A l'occasion de la diffusion sur Canal + de Winter Break (The Holdovers), sorti l'hiver dernier au cinéma, nous repartageons notre double critique du drame d'Alexander Payne (Sideways, The Descendants). Pour vous faire votre propre avis, rendez-vous sur la chaîne cryptée, à 21h10, ou sur MyCanal.
POUR
« On n’aurait pas reçu ce film de la même façon si on l’avait découvert à la fin des années 90 », écrivions-nous à la sortie de l’emballant Misanthrope qui rappelait les portraits de serial-killers peuplant alors les grands écrans à cette époque. Soit pile le sentiment qu’on éprouve devant le nouveau Alexander Payne qui rappelle, lui, les films indés de la grande époque Miramax (Will Hunting…) alors collectionneurs d’Oscars et désormais aux abonnés absents. Et cet effet Madeleine de Proust est renforcé par le voyage dans le temps que propose Payne : un film qui aurait pu être réalisé dans les années 70 où se situe son action.
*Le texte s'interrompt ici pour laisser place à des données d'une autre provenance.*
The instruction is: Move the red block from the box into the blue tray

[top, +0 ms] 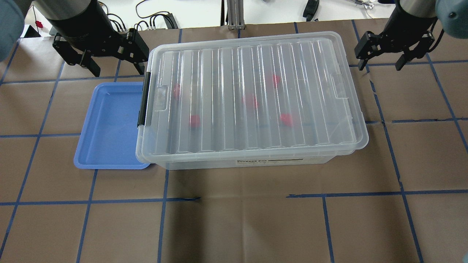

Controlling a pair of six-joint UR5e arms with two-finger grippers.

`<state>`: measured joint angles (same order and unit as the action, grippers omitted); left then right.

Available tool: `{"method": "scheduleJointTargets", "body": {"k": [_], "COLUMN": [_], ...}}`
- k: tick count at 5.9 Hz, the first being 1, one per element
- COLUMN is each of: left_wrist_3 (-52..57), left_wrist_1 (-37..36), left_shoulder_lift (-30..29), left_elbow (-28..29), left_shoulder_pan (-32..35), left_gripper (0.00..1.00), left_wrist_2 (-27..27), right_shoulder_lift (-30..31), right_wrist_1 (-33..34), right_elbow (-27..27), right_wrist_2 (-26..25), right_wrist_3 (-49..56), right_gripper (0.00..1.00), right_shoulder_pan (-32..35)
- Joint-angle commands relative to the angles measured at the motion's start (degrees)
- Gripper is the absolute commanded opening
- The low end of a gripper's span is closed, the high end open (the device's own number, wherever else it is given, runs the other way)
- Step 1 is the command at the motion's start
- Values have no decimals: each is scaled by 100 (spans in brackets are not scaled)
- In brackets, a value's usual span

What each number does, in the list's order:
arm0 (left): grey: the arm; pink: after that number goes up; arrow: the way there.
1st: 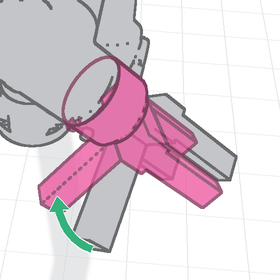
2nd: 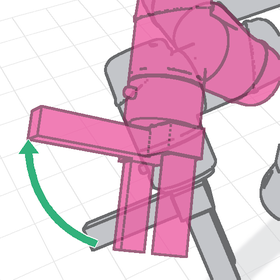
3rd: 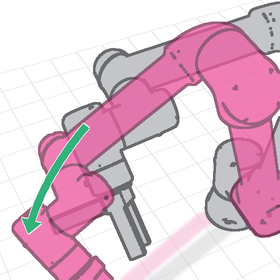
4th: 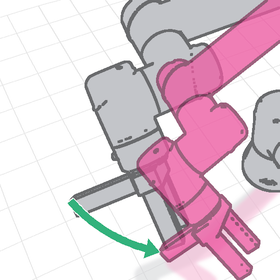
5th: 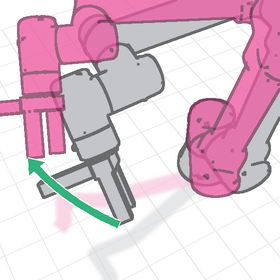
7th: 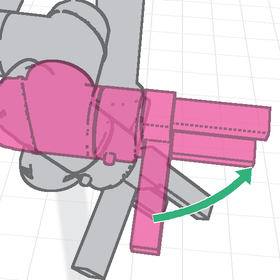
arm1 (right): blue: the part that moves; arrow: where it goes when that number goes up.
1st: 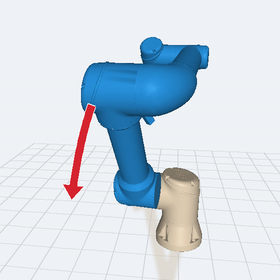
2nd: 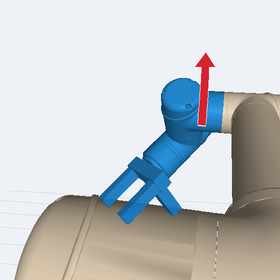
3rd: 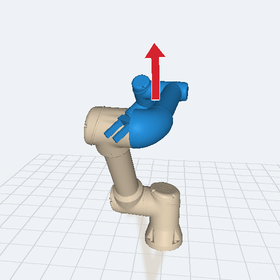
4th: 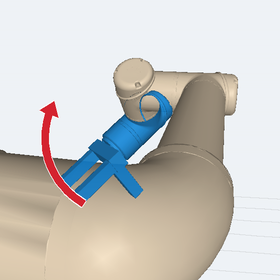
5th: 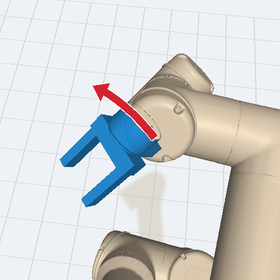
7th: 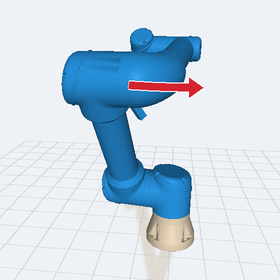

Winter break met en scène un prof bourru et misanthrope qui, prié de rester surveiller le lycée où il enseigne pendant les vacances de fin d’année, se retrouve à devoir passer Noël avec un de ses élèves très doué mais totalement insubordonné et la cuisinière de l’établissement, meurtrie par la mort de son fils au Vietnam. Et si Payne a eu le déclic pour raconter cette histoire en découvrant un jour Merlusse de Pagnol, c’est bel et bien l’ombre du cinéma d’Hal Ashby (de La Dernière corvée à Bienvenue Mister Chance) qui plane sur ce récit. Une référence tout sauf écrasante car elle pousse Payne à déporter son cinéma vers des rives inédites. Exit le ton doux-amer, l’esprit moqueur à l’œuvre dans ses ses films précédents, de L'Arriviste à Nebraska. Payne assume à 100% la fibre sentimentaliste de son récit, joue avec les situations attendues et les clichés de ce choc des contraires comme un patineur avec l’exercice des figures imposées. Il ne surplombe jamais ses personnages et naître une mélancolie poignante qui vous serre le cœur, à rebours du cynisme roi de notre époque. LE film de Noël de cette année 2023.
Thierry Cheze
CONTRE
Payne a placé en exergue de son film un vieux logo d’Universal cherchant une parfaite synchronicité avec le contexte seventies avec son récit. Par cet effet dont il n’a bien sûr pas l’apanage, le cinéaste revendique le caractère passéiste de ce drame haut-de-gamme lové dans l’atmosphère ouaté d’un cinéma indé de qualité (milieu intello, bourgeoisie engluée dans du mélo social…).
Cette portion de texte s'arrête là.